▸ EXERCISE REQUIREMENTS: Leaving the pictures aside, return all of the data below exactly.

▸ PROVIDED MATERIAL:
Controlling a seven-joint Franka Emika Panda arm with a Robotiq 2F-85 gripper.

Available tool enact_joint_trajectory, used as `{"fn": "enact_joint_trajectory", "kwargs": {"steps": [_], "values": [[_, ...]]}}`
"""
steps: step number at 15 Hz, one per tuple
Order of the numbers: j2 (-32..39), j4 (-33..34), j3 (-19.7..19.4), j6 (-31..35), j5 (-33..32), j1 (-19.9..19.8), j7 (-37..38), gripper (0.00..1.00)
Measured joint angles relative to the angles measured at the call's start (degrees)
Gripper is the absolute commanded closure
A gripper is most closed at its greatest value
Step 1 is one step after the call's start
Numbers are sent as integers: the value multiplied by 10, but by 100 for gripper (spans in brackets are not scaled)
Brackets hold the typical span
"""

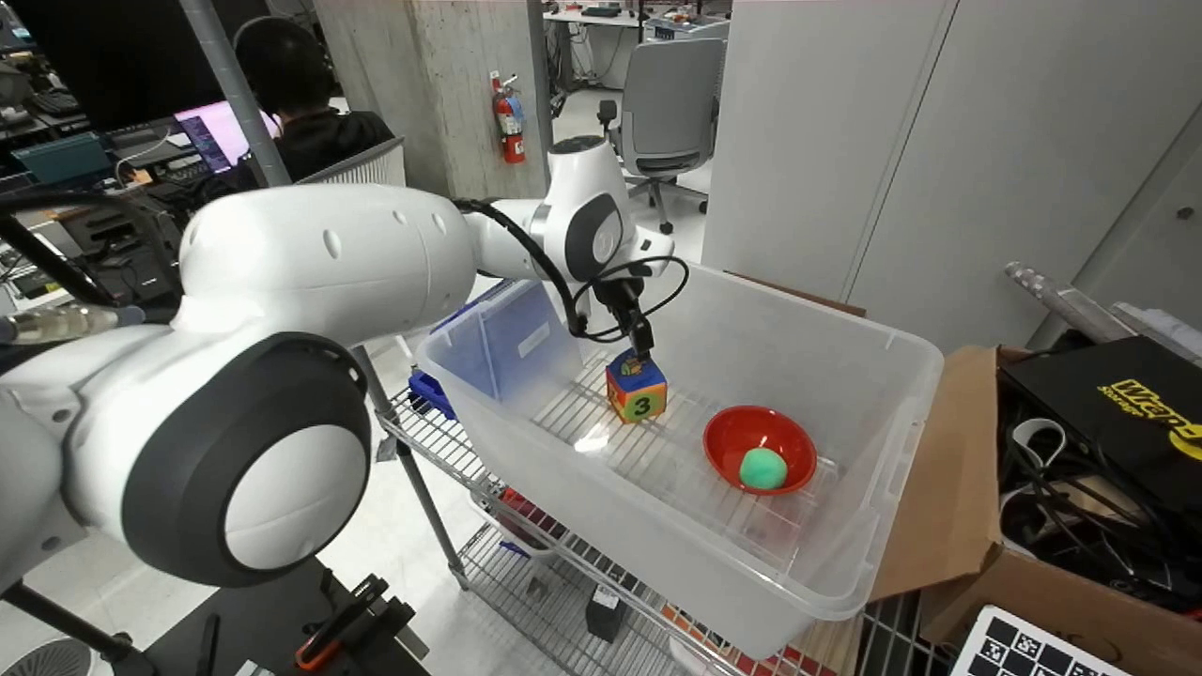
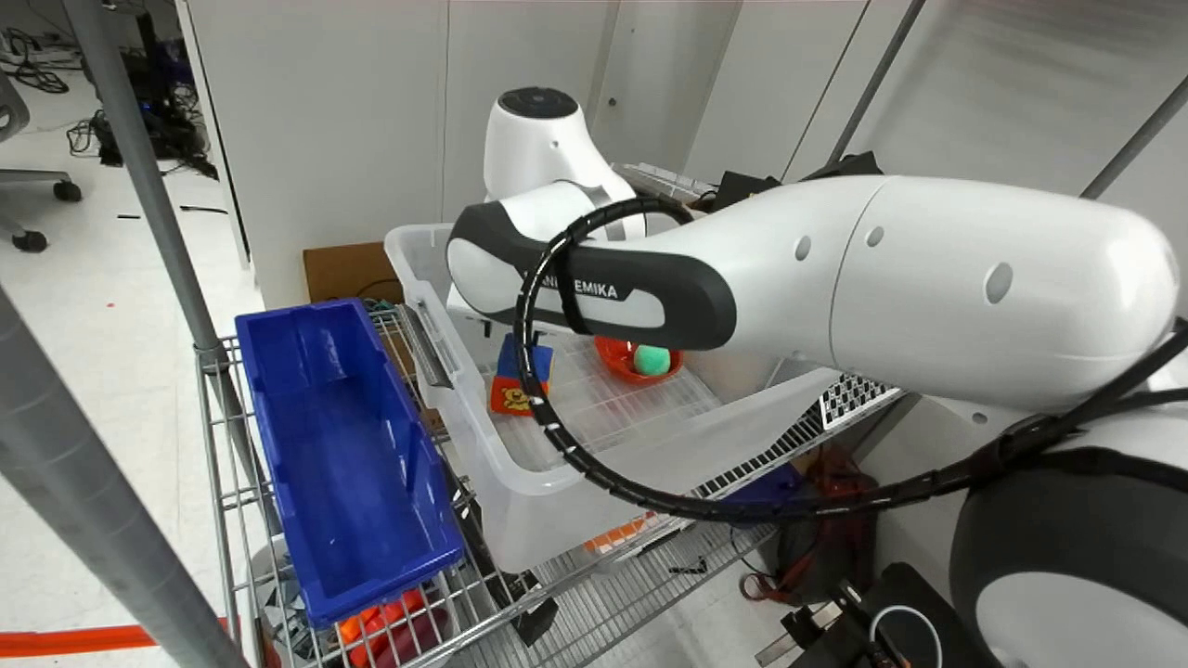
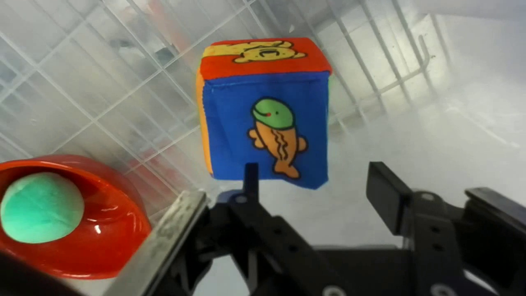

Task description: Move the toy box backwards

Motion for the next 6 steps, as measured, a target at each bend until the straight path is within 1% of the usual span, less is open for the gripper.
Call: {"fn": "enact_joint_trajectory", "kwargs": {"steps": [3,6], "values": [[-54,-18,-6,-64,0,2,40,0],[-128,-64,-7,-127,8,2,70,0]]}}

▸ THE ANSWER:
Controlling a seven-joint Franka Emika Panda arm with a Robotiq 2F-85 gripper.

Available tool enact_joint_trajectory, used as `{"fn": "enact_joint_trajectory", "kwargs": {"steps": [_], "values": [[_, ...]]}}`
"""
steps: step number at 15 Hz, one per tuple
Order of the numbers: j2 (-32..39), j4 (-33..34), j3 (-19.7..19.4), j6 (-31..35), j5 (-33..32), j1 (-19.9..19.8), j7 (-37..38), gripper (0.00..1.00)
Measured joint angles relative to the angles measured at the call's start (degrees)
Gripper is the absolute commanded closure
A gripper is most closed at its greatest value
Step 1 is one step after the call's start
Numbers are sent as integers: the value multiplied by 10, but by 100 for gripper (spans in brackets are not scaled)
Brackets hold the typical span
"""


Task description: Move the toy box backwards

Motion for the next 6 steps, as measured, a target at each bend until the straight path is within 1% of the usual span, less is open for the gripper.
Call: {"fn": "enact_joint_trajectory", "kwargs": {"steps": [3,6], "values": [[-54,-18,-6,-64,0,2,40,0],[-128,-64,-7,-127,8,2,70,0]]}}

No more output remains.